From the DeFi space, Bancor, Aave and mstable have adopted Aragon DAOs and put significant assets under their management, although their DAOs are so far not particularly active.

Surveying the Aragon DAO scene in 2020

Since the first release of PPCC in Oct 2019, the DeepDAO site has launched, which tracks activity for a broad selection of DAOs active across most of the main DAO platforms. In relation to Aragon, this allowed me to look at what the 50 DAOs tracked by DeepDAO have been doing.

The metrics for these DAOs are highly skewed, to the point where there’s little point graphing them. The 3 largest DAOs have membership in the 1,000-5,000 range, but two of these have no proposals, and the other (PieDAO) has a single proposal which was voted on by just 6 members out of 3,128 total members. The two active DAOs with the most members have membership in the 100-200 range, but 38 out of 50 DAOs (76%) have 20 or fewer members. The maximum number of voters in any Aragon DAO is 24.

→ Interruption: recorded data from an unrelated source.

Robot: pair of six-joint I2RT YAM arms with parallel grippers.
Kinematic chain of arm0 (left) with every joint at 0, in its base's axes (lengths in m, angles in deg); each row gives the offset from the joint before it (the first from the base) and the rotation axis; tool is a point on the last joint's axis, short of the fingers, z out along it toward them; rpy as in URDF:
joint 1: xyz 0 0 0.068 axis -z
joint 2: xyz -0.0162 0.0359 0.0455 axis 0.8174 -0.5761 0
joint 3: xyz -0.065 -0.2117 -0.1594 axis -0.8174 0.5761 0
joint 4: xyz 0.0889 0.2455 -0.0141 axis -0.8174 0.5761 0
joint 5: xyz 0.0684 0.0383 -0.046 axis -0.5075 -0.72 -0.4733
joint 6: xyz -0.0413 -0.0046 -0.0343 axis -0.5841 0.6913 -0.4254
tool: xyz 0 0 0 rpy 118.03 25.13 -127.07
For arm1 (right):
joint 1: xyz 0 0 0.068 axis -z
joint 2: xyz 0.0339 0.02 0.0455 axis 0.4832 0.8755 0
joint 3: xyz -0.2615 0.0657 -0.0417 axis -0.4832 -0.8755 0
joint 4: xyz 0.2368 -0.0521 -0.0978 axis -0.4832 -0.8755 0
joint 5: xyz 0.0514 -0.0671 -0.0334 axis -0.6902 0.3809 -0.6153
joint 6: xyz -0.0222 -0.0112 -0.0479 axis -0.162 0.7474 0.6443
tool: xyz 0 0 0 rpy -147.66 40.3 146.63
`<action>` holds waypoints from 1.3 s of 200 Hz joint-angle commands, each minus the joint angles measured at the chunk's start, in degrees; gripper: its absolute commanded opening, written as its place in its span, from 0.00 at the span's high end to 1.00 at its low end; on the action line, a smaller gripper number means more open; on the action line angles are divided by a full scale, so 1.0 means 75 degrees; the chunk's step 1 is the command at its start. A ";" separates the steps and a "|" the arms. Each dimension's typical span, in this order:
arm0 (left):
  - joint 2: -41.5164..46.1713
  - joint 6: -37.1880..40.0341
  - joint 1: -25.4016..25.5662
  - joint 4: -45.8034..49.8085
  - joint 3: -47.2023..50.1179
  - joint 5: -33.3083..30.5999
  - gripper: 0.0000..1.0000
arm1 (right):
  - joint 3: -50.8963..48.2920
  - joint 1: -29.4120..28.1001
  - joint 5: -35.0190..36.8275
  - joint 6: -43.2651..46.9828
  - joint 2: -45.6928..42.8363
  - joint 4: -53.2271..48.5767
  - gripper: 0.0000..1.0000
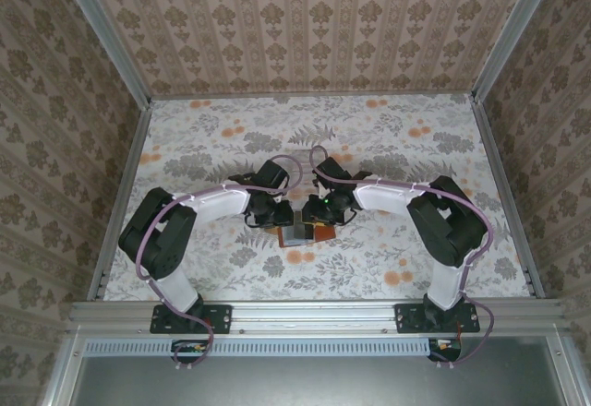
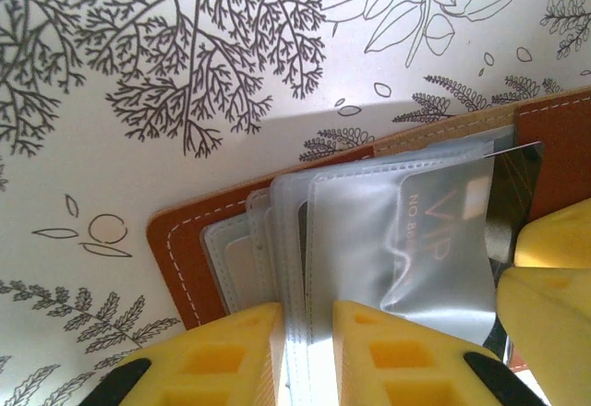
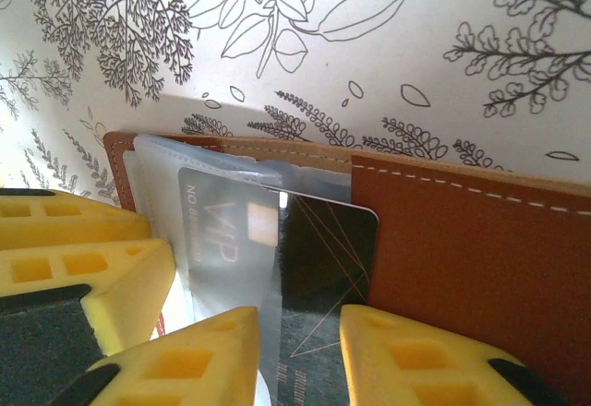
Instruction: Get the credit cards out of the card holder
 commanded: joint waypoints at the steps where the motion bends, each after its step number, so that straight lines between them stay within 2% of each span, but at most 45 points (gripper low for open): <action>1: -0.0051 0.0095 -0.0060 0.0267 0.0256 -0.0430 0.77 | 0.0048 0.0069 0.0254 0.0135 -0.0368 -0.0492 0.63; 28: -0.0156 0.0111 -0.0071 0.0174 0.0169 -0.0442 0.78 | -0.0091 0.0147 0.0315 0.0138 -0.0620 -0.0559 0.58; 96: -0.0329 0.0294 -0.0135 0.0183 -0.0247 -0.0442 0.78 | -0.0908 0.0283 0.0116 -0.0123 -0.0661 -0.0098 0.57; 158: -0.0005 0.0336 -0.0124 0.0230 -0.0336 -0.0418 0.77 | -0.1259 0.0295 -0.0454 -0.0538 -0.0841 0.0794 0.59; 196: 0.0378 0.0248 -0.0030 0.0341 -0.0194 -0.0431 0.71 | -0.1275 0.0294 -0.0620 -0.0652 -0.0867 0.1082 0.60; 260: -0.0029 0.0230 0.0069 0.0413 0.0025 -0.0418 0.72 | -0.1220 0.0295 -0.0862 -0.0752 -0.0596 0.1361 0.63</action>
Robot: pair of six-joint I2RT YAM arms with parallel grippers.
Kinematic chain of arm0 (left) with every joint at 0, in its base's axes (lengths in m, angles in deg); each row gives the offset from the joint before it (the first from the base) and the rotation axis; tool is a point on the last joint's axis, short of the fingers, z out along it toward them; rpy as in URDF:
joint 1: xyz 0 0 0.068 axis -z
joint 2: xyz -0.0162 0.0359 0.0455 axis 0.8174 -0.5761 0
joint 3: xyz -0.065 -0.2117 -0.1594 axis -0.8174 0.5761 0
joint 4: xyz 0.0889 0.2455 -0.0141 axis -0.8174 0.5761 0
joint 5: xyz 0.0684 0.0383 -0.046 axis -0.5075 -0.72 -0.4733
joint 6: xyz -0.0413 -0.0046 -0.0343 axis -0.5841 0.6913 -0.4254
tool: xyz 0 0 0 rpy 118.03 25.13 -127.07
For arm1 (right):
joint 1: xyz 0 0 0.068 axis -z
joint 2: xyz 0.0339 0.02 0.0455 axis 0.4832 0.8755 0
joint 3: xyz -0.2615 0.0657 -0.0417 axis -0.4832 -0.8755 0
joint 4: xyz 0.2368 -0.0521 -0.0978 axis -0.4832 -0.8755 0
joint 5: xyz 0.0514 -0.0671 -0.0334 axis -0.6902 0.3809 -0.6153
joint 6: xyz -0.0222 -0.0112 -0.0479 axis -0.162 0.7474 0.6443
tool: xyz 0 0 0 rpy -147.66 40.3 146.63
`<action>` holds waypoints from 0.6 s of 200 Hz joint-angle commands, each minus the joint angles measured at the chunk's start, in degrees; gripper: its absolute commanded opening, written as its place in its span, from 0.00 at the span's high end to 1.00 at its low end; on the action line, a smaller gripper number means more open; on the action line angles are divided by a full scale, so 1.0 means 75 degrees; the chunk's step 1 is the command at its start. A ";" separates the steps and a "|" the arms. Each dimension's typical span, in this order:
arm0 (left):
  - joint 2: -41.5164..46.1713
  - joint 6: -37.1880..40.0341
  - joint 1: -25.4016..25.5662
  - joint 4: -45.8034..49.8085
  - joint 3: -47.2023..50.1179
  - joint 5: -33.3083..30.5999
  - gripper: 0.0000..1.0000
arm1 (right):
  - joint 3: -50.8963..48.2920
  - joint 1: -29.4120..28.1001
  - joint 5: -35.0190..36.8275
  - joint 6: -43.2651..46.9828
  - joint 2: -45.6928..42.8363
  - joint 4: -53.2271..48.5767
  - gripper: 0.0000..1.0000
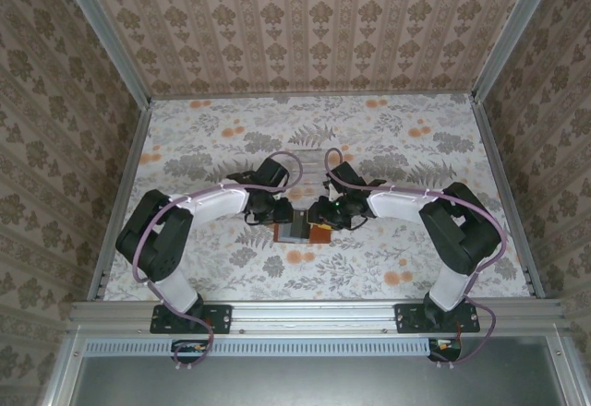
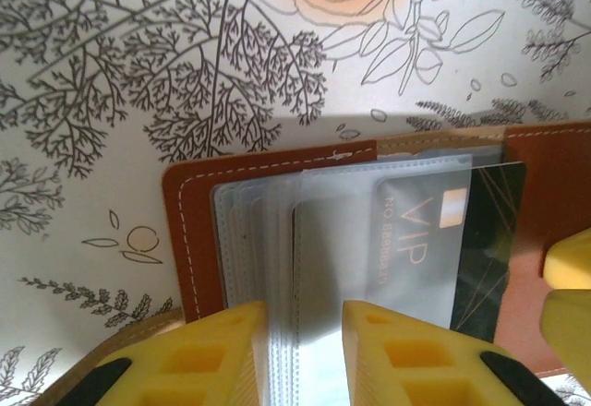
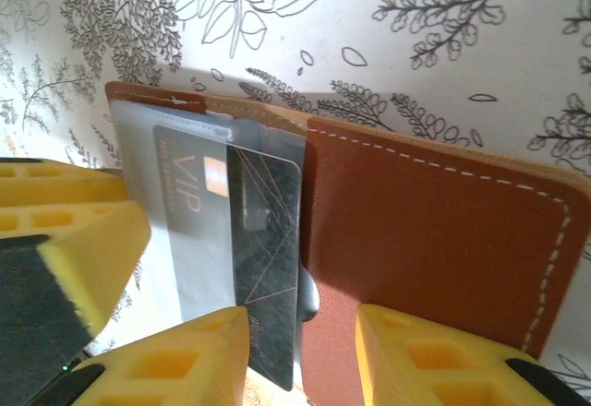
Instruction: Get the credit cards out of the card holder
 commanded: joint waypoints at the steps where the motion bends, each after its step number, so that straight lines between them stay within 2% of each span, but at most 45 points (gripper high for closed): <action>1: -0.0213 0.0049 0.0046 0.0249 0.0140 -0.0060 0.72 | -0.0005 -0.0003 -0.0247 -0.0146 0.0104 0.0145 0.63; 56: -0.0435 0.0087 0.0045 0.0359 0.0184 -0.0205 0.75 | 0.0141 -0.0003 -0.0334 -0.0047 0.0396 0.0095 0.63; 120: -0.0635 0.0141 0.0046 0.0388 0.0188 -0.0213 0.79 | 0.0279 -0.0005 -0.0748 -0.0148 0.0629 0.0538 0.67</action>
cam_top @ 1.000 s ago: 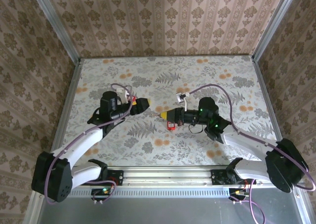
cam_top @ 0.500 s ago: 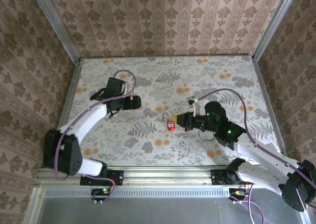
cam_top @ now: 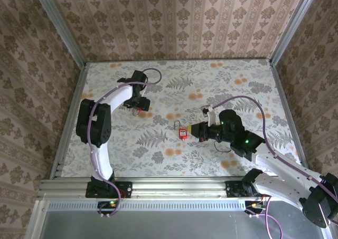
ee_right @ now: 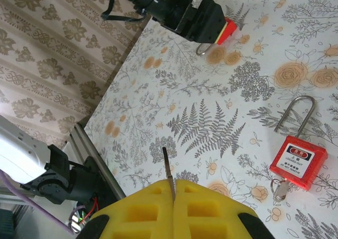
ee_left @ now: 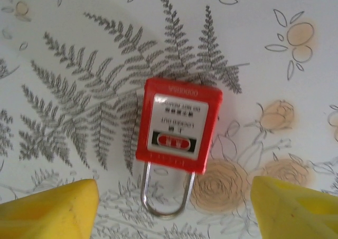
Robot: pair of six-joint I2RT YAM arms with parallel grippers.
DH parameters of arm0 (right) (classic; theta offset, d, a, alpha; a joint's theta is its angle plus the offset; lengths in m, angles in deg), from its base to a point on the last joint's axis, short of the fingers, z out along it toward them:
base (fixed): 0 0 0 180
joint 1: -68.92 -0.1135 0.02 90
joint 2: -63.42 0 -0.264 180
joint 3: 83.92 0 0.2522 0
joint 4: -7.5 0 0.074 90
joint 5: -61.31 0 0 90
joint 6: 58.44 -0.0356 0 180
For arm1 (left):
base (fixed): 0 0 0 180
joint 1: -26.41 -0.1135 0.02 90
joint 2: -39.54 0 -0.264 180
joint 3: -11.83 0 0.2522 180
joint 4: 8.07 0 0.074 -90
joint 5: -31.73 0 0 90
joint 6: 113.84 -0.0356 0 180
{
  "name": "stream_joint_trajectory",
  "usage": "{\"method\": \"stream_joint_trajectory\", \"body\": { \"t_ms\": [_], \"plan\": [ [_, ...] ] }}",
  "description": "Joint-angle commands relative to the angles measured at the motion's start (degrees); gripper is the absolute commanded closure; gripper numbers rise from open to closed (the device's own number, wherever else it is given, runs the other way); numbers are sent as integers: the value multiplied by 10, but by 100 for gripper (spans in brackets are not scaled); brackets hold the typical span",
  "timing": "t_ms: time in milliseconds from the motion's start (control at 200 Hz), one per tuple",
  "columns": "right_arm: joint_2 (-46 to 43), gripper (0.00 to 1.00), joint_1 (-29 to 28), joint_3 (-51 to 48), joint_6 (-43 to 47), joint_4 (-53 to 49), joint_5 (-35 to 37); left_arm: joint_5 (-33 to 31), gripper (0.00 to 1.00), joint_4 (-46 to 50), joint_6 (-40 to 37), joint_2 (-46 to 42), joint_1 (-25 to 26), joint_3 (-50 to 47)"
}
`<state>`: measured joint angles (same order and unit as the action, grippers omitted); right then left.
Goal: Unlock with the key
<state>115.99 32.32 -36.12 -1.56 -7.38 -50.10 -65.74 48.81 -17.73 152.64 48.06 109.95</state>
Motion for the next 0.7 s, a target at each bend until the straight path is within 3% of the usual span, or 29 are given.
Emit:
{"method": "stream_joint_trajectory", "body": {
  "t_ms": [0, 375, 695],
  "plan": [
    [-20, 100, -2, 5, 9, -18, 9, -12, 28, 41, -31, 34, -5, 32],
    [-42, 100, -1, 6, 11, -45, 16, 17, 28, 25, -43, 69, -28, 52],
    [-44, 100, -1, -5, 2, -37, 16, 83, 44, 33, -33, 102, -44, 72]
  ]
}}
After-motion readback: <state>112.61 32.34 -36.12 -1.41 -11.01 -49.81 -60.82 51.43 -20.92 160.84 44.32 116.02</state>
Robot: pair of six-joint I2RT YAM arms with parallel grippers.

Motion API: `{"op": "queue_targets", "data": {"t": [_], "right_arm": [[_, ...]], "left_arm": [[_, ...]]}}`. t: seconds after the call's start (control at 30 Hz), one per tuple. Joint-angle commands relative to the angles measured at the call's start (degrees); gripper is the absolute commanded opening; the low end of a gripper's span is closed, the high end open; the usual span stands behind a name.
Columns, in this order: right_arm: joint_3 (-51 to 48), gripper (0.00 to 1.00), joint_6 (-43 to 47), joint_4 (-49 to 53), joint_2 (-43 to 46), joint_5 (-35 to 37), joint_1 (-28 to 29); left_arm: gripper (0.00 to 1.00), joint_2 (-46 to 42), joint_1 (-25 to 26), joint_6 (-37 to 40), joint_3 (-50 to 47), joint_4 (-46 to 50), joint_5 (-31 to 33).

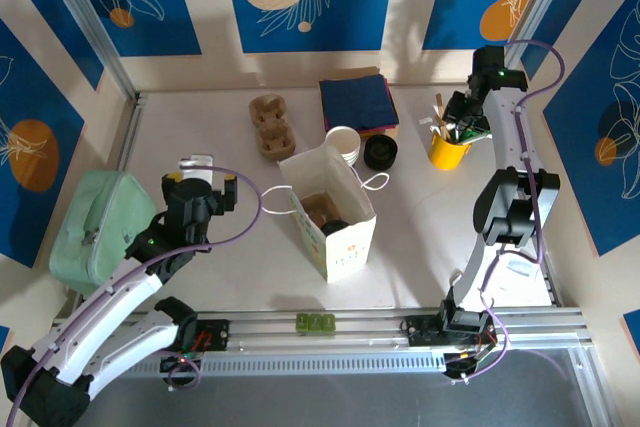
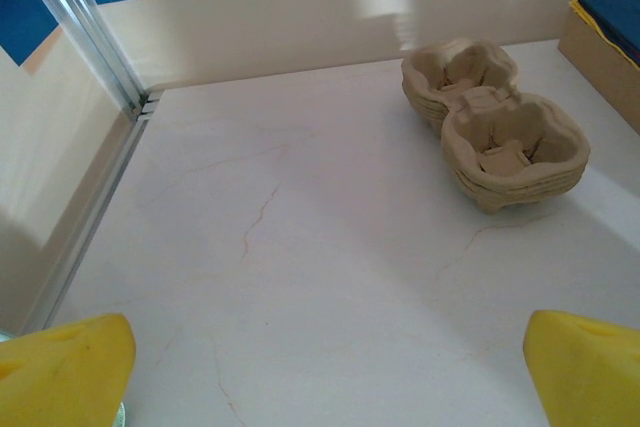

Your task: Pack the takeout coffee

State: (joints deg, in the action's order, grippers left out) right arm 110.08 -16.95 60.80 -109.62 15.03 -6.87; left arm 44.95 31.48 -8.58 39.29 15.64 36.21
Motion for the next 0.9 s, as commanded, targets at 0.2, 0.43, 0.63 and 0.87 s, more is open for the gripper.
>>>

Scatterplot showing number of members per Aragon DAO and the voter participation (in terms of members) of that DAO - excludes 3 DAOs with >200 members. Data sourced from DeepDAO.

There is a clear relationship between the number of members of each DAO and its voter participation rate, as shown in the figure above. More members in a DAO means a smaller proportion turning out to vote. This is something you would expect to see in many systems, as the smaller the relative influence of a single voter the less it makes sense for them to spend time in exercising that influence (reading about proposals and voting).

It should be noted that the source data for above figure has values of over 100, I set these to 100 but they may indicate some underlying issue with the reliability of the measure.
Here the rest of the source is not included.